### EXERCISE INSTRUCTIONS:
Give the data again exactly, without its images.

### SUPPLIED DATA:
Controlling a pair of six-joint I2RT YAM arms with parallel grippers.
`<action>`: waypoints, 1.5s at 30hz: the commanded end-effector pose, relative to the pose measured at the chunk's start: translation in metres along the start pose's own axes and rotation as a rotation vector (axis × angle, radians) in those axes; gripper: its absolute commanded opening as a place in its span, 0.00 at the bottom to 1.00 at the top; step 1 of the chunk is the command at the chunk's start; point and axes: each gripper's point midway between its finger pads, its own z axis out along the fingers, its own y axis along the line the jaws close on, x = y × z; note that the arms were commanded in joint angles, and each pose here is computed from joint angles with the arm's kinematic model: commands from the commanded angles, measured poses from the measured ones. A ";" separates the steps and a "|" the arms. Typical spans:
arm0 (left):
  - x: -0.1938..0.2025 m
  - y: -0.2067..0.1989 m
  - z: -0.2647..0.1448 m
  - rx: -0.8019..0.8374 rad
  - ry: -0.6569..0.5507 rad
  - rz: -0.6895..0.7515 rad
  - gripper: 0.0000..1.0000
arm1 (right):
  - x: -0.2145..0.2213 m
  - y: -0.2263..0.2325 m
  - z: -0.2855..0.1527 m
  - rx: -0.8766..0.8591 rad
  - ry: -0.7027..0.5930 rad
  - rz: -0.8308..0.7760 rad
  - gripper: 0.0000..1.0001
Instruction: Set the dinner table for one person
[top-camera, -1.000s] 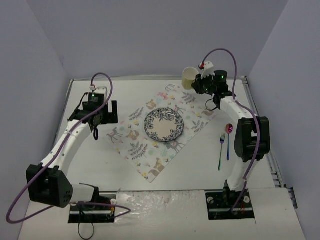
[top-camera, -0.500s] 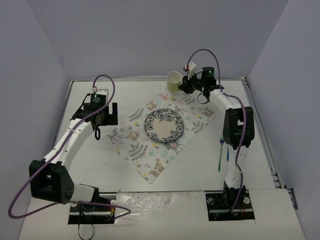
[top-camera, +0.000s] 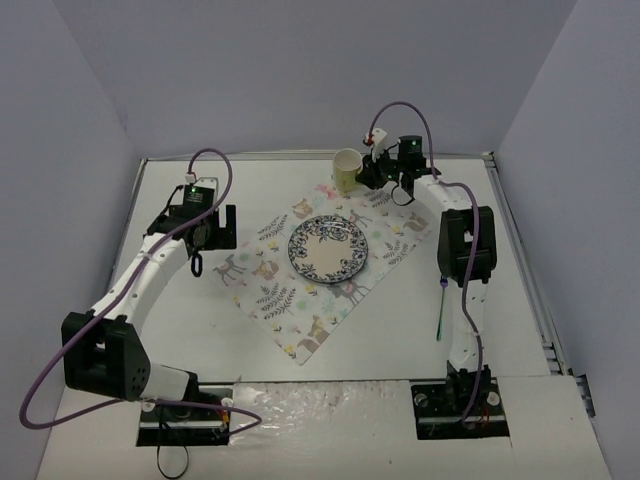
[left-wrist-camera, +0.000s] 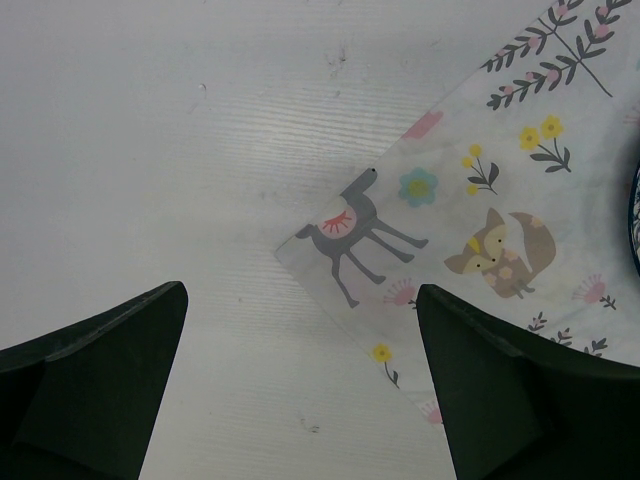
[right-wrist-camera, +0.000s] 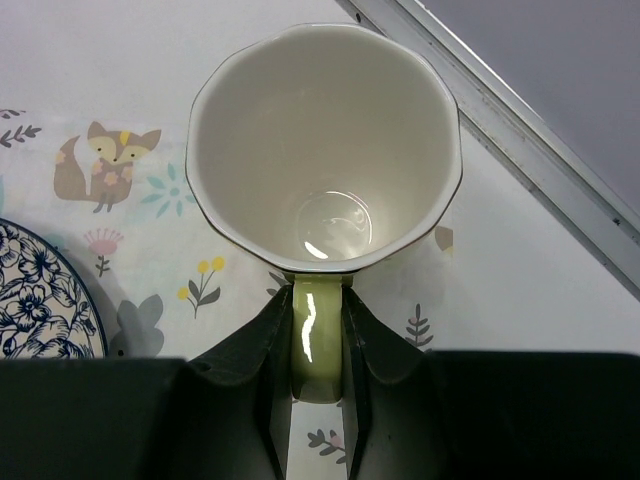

### RESPONSE BELOW:
Controlling a pair of six-joint I2RT YAM arms with parallel grippers.
`<action>`: waypoints, 1.5s at 30hz: the commanded end-effector pose, relative to the pose measured at the chunk's start: translation in metres along the start pose's own axes and rotation as a rotation vector (axis × angle, radians) in those axes; gripper: its absolute commanded opening as a place in its span, 0.00 at the bottom to 1.00 at the top; step 1 of the chunk is the command at the chunk's start; point and axes: each gripper's point midway between its finger pads, its own z axis out along the fingers, its own y axis along the line the jaws close on, x = y × z; note that the arms were commanded in joint angles, and each pose here is computed from joint angles with the arm's kinematic model: commands from the commanded angles, measured poses from the measured ones. A ";" separates the steps and a "|" the arms. Typical spans:
arm0 (left):
  - x: -0.1938..0.2025 m
  - y: -0.2067..0.1989 m
  - z: -0.2647..0.1448 m
  - rx: -0.8019..0.8374 rad
  - ry: -0.6569..0.5507 rad
  - rz: -0.6895..0.7515 rad
  - gripper: 0.0000..1.0000
arm1 (right):
  - x: -0.2145..0.2213 m
  - y: -0.2263..0.2325 m
  - z: -0.2855..0.1527 m
  - rx: -0.8766..0.8591 rad
  - ry: -0.7027..0.5930 rad
  - rz: -0.8308..0.7760 rad
  - gripper: 0.0000..1.0001
Instruction: Set the dinner table for one person
[top-camera, -1.000s] 
[top-camera, -0.500s] 
[top-camera, +0.000s] 
[left-wrist-camera, +0.000s] 
[right-wrist-camera, +0.000s] 

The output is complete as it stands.